Castro uses 90th birthday to attack Obama

  • 14/08/2016
Fidel Castro (AAP)
Fidel Castro (AAP)

Fidel Castro has made a rare public appearance at his 90th birthday gala, after the leader of the 1959 revolution thanked fellow Cubans for their well wishes and lambasted his old foe the United States in a column carried by state-run media.

Cuba went into overdrive this month honouring the retired "El Comandante," who built a Communist-run state on the doorstep of the United States, surviving what it says were hundreds of assassination attempts along the way.

Thousands danced along Havana's seafront Malecon boulevard throughout the night from Friday to Saturday.

Mr Castro, who handed over power in 2008 to his younger brother Raul due to ill health, appeared later on Saturday for a birthday gala.

Increasingly frail, Mr Castro had last made an official appearance in April.

"I want to express my most profound gratitude for the shows of respect, the greetings and gifts I have received," Mr Castro wrote in the opinion piece.

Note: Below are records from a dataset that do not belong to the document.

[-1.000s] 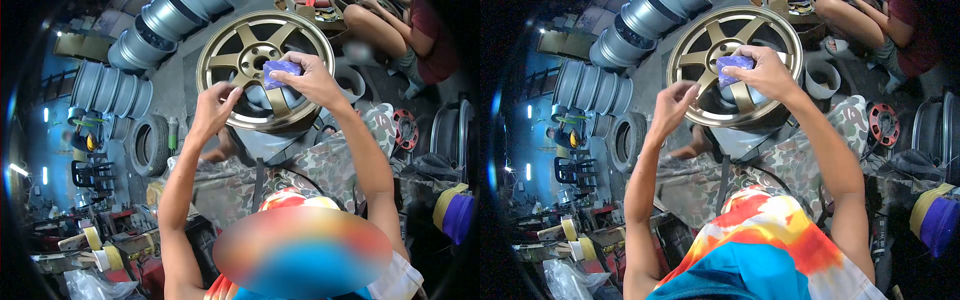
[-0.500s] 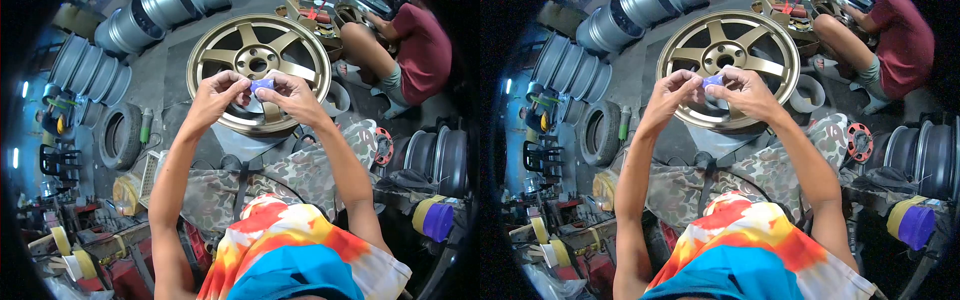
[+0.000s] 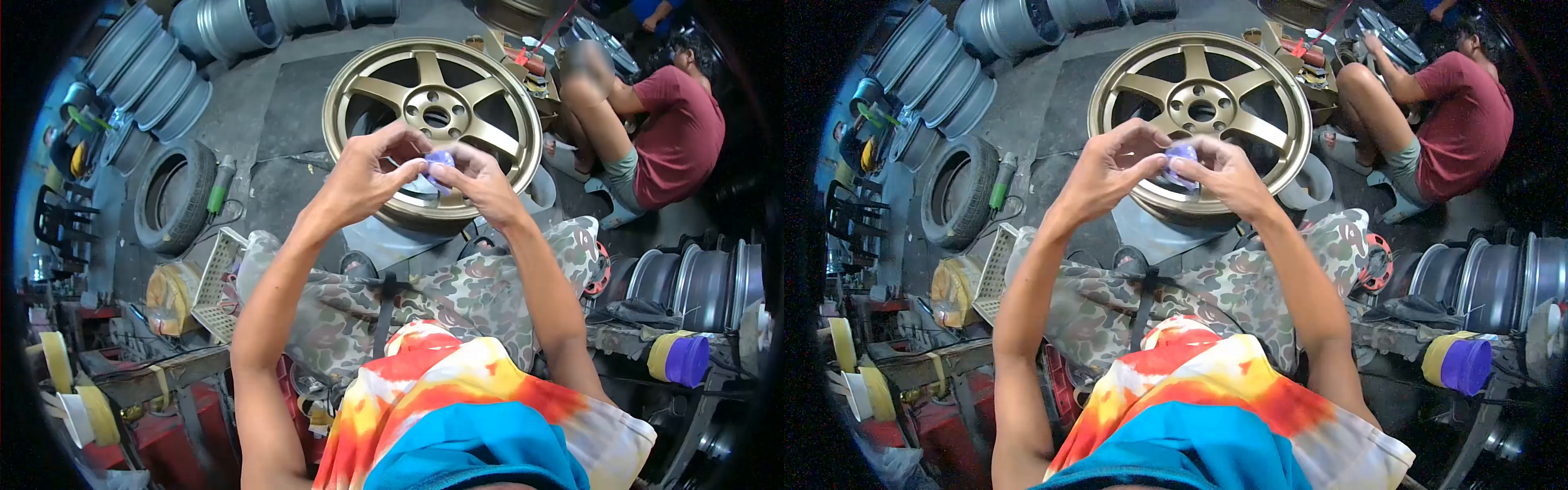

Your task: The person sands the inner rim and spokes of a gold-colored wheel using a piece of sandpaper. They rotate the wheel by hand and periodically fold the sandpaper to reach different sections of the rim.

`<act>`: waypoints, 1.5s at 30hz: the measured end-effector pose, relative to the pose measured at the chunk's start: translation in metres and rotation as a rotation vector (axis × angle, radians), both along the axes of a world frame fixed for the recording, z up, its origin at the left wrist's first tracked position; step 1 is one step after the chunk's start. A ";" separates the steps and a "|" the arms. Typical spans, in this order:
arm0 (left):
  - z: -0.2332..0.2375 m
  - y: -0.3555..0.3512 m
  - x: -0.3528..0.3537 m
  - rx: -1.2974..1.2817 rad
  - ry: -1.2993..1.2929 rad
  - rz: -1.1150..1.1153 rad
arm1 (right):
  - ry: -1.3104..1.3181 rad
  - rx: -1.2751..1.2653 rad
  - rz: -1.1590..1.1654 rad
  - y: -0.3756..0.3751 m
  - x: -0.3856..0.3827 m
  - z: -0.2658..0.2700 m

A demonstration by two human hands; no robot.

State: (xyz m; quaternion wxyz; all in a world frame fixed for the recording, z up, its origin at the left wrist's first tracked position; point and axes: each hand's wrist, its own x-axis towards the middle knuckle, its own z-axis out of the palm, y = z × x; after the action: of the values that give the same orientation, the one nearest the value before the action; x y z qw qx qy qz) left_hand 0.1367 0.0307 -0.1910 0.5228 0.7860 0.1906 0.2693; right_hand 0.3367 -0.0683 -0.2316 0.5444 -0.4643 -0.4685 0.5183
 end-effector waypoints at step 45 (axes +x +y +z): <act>-0.148 0.208 -0.003 0.115 0.157 0.696 | -0.810 -0.359 0.090 0.073 -0.047 -0.079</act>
State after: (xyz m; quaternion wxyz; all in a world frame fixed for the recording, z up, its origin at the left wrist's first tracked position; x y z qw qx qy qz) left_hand 0.1336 0.2386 -0.3394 0.3387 0.7203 0.4708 0.3804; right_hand 0.2893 0.0045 -0.3104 0.2044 -0.6961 -0.5665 0.3909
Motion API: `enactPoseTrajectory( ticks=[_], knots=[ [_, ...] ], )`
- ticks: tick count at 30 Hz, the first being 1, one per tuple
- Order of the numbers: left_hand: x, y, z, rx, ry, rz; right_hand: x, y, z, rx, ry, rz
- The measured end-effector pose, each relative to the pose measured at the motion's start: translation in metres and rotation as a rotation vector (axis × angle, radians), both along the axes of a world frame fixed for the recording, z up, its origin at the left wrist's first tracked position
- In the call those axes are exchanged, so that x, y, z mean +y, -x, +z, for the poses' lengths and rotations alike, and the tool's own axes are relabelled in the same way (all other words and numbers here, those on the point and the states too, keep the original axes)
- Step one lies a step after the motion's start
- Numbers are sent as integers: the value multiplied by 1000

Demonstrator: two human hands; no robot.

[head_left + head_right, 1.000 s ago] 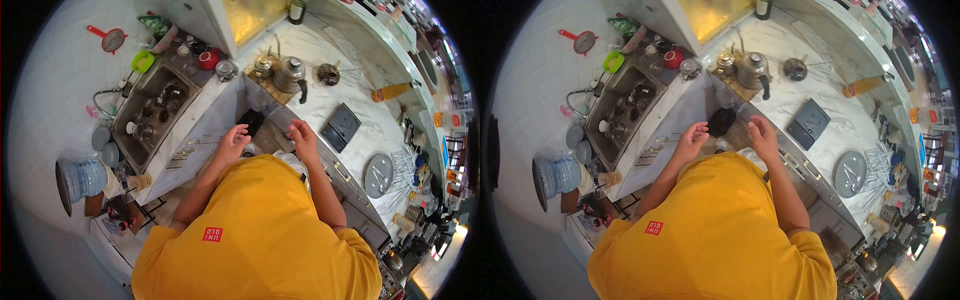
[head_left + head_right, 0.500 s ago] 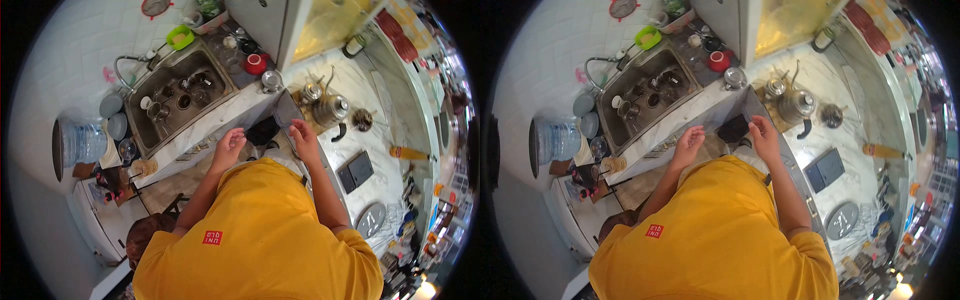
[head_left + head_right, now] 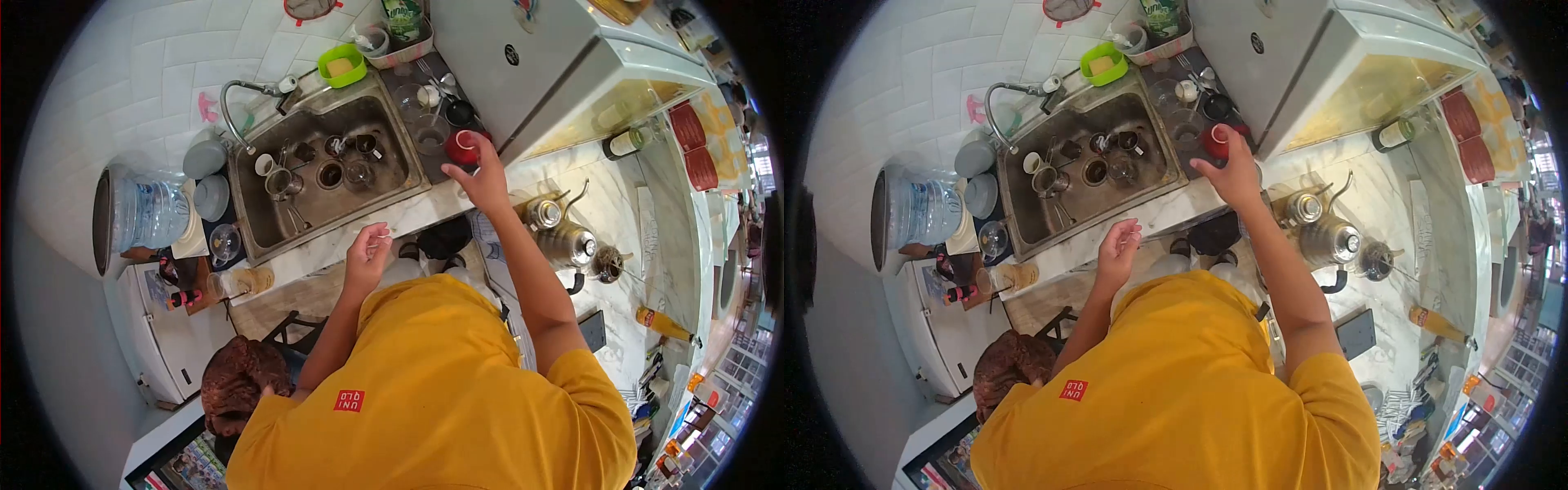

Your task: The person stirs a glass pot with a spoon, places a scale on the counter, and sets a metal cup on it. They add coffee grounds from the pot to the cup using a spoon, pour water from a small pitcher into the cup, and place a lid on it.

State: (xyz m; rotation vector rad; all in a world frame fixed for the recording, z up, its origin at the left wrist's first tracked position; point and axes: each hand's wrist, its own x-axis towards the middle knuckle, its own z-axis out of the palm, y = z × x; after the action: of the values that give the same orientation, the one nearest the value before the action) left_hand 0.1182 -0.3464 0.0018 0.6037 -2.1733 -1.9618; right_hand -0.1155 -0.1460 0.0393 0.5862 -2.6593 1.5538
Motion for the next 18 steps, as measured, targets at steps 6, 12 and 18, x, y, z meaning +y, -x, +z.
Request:
enactPoseTrajectory(
  ticks=[6,12,18],
  knots=[
    [-50,18,9,-43,42,-22,-59,36,-23,121,-215,-51],
    [-82,37,-9,-36,0,-99,-81,40,-40,75,-231,-66],
    [-96,55,-2,-68,-69,-195,-76,11,-23,85,-85,-142]
  ],
)
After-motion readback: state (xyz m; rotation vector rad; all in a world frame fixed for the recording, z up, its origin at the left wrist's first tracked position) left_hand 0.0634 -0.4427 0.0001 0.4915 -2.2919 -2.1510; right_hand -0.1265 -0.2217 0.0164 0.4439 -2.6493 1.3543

Mr Castro reminisced about his youth and his father who died before the revolution.

"He suffered quite a bit," Mr Castro wrote. "Of his three male children, the second and third were absent and distant, both fulfilling their duty in revolutionary activities."

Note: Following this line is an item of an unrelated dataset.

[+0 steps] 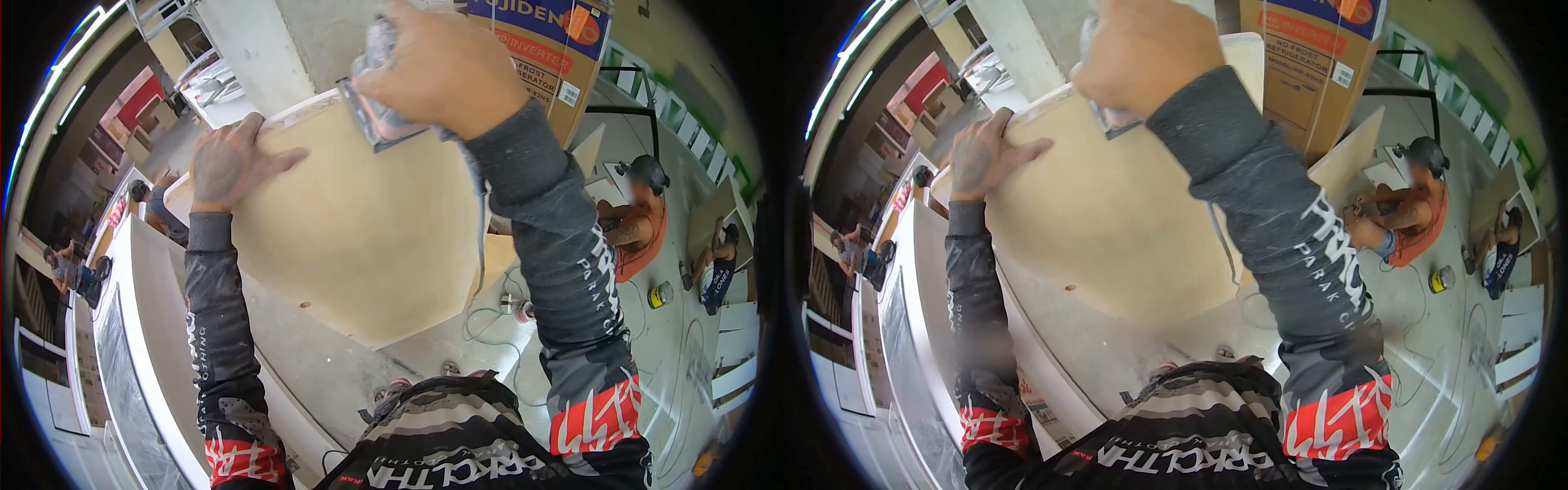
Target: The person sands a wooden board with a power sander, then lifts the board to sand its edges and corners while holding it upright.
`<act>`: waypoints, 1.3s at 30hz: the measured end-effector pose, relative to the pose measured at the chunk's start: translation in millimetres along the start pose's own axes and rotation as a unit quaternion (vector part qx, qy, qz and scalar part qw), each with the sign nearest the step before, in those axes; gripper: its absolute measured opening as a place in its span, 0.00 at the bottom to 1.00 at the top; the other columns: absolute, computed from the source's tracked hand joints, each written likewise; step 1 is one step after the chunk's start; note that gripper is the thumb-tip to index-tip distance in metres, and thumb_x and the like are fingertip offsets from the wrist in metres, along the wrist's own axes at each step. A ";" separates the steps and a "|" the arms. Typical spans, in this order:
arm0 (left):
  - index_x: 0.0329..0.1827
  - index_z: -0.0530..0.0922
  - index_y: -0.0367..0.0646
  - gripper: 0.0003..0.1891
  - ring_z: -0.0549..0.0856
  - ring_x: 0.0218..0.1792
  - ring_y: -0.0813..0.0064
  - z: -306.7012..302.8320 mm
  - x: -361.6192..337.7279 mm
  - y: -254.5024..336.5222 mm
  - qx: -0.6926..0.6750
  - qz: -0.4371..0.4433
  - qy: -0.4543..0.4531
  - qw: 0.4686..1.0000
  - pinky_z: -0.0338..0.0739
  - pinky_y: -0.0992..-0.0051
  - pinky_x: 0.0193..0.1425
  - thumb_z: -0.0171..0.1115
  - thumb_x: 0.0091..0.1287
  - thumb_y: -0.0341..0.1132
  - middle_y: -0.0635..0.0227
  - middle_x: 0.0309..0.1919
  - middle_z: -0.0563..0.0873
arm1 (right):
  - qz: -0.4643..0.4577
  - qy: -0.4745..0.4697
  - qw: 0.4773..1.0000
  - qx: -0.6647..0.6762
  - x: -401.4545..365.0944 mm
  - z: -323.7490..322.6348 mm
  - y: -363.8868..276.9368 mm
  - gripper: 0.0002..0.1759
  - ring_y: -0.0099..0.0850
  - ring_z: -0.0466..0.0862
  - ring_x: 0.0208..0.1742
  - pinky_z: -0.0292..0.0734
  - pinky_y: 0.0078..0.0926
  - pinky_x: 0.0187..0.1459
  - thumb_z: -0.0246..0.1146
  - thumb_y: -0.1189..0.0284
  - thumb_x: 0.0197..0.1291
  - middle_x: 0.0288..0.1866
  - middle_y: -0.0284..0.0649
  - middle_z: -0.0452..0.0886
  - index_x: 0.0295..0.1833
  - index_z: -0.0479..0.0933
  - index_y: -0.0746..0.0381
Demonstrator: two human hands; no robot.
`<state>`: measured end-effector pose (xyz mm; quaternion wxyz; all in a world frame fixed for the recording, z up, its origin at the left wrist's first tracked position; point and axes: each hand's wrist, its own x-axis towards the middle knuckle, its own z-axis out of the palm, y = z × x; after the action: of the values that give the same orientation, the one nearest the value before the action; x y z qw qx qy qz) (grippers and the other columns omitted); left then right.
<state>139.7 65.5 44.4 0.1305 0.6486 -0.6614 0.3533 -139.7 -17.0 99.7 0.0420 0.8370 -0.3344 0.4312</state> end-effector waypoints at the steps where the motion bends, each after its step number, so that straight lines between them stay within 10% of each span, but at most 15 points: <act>1: 0.33 0.82 0.41 0.36 0.91 0.27 0.56 -1.1 -0.3 -0.2 0.001 0.000 0.000 1.000 0.85 0.60 0.38 0.72 0.55 0.72 0.57 0.21 0.88 | -0.019 0.005 1.000 0.018 1.0 4.9 -6.7 0.21 0.58 0.88 0.43 0.84 0.51 0.47 0.64 0.61 0.57 0.40 0.61 0.86 0.49 0.79 0.67; 8: 0.36 0.82 0.43 0.34 0.90 0.33 0.52 2.8 -9.8 -9.2 -0.008 -0.010 -0.002 1.000 0.83 0.58 0.44 0.75 0.53 0.69 0.55 0.27 0.89 | -0.018 0.022 0.998 0.063 -0.8 37.4 -66.6 0.25 0.47 0.90 0.47 0.85 0.37 0.49 0.72 0.65 0.47 0.47 0.58 0.84 0.53 0.84 0.63; 10: 0.36 0.82 0.43 0.33 0.90 0.34 0.52 2.8 -7.6 -9.0 0.002 0.000 0.002 1.000 0.82 0.58 0.45 0.76 0.52 0.68 0.54 0.27 0.89 | -0.004 0.051 0.998 0.045 -0.8 42.5 -65.0 0.31 0.45 0.90 0.43 0.87 0.41 0.44 0.78 0.58 0.36 0.34 0.50 0.86 0.50 0.84 0.60; 20: 0.35 0.82 0.42 0.33 0.90 0.29 0.53 -5.2 -9.5 0.9 -0.007 -0.019 -0.001 1.000 0.83 0.58 0.39 0.76 0.53 0.68 0.56 0.24 0.88 | 0.056 -0.040 0.998 -0.015 -0.7 -21.8 17.8 0.22 0.56 0.88 0.42 0.86 0.48 0.48 0.62 0.61 0.60 0.38 0.59 0.86 0.52 0.80 0.68; 39: 0.37 0.84 0.42 0.35 0.91 0.29 0.58 -7.4 -10.3 3.2 -0.005 -0.009 0.001 1.000 0.85 0.61 0.37 0.73 0.54 0.71 0.59 0.24 0.90 | 0.040 -0.037 0.998 -0.014 -2.7 -18.6 -19.7 0.30 0.59 0.87 0.45 0.84 0.50 0.49 0.70 0.56 0.55 0.39 0.61 0.87 0.57 0.80 0.67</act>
<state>135.8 77.8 42.2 0.1377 0.6535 -0.6573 0.3492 -141.9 6.3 113.6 0.0245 0.8377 -0.3747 0.3965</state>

Even then, he wrote, he knew his brother should replace him if anything should happen to him, in particular if the United States succeeded in its attempts to kill him.

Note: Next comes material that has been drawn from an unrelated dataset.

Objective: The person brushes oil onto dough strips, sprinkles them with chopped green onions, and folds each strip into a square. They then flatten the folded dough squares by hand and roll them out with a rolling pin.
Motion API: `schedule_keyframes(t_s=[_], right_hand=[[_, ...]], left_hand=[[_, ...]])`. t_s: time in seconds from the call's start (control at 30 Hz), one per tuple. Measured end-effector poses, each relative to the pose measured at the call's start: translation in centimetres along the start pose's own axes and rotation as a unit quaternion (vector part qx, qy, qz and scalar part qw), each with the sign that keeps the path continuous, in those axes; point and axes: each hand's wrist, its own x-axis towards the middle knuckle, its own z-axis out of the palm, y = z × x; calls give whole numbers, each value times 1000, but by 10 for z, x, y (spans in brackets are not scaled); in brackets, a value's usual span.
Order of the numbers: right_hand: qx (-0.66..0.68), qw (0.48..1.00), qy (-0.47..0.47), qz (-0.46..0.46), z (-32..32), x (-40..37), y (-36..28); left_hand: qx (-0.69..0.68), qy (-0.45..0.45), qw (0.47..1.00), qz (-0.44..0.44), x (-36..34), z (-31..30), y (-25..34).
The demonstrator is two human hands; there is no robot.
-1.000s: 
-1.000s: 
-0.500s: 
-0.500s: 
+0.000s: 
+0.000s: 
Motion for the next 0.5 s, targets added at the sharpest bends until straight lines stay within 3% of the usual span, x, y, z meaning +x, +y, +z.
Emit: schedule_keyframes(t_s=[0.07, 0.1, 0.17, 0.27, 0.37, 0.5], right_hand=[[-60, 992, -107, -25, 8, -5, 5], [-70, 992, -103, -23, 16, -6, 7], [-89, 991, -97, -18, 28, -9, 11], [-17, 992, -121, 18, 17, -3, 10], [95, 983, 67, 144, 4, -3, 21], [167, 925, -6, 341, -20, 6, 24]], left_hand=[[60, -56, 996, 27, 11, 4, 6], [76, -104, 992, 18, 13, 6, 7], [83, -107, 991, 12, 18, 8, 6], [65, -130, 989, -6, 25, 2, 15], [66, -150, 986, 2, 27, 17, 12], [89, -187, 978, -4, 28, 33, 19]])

"I almost laughed about the Machiavellian plans of the US presidents," he wrote.

Mr Castro went on to blast Barack Obama for the US president's speech in May when he visited Hiroshima, site of the world's first atomic bombing at the end of World War Two.

"He lacked the words to ask for forgiveness for the killings of hundreds of thousands of people," Mr Castro wrote.

Many Cubans feel Fidel Castro is no longer in step with the times.

Raul Castro's most broadly feted accomplishment since taking power has been implementing a detente with the United States after a half century of confrontation.

The younger Castro also introduced market-style reforms to the state-dominated economy and increased personal freedoms.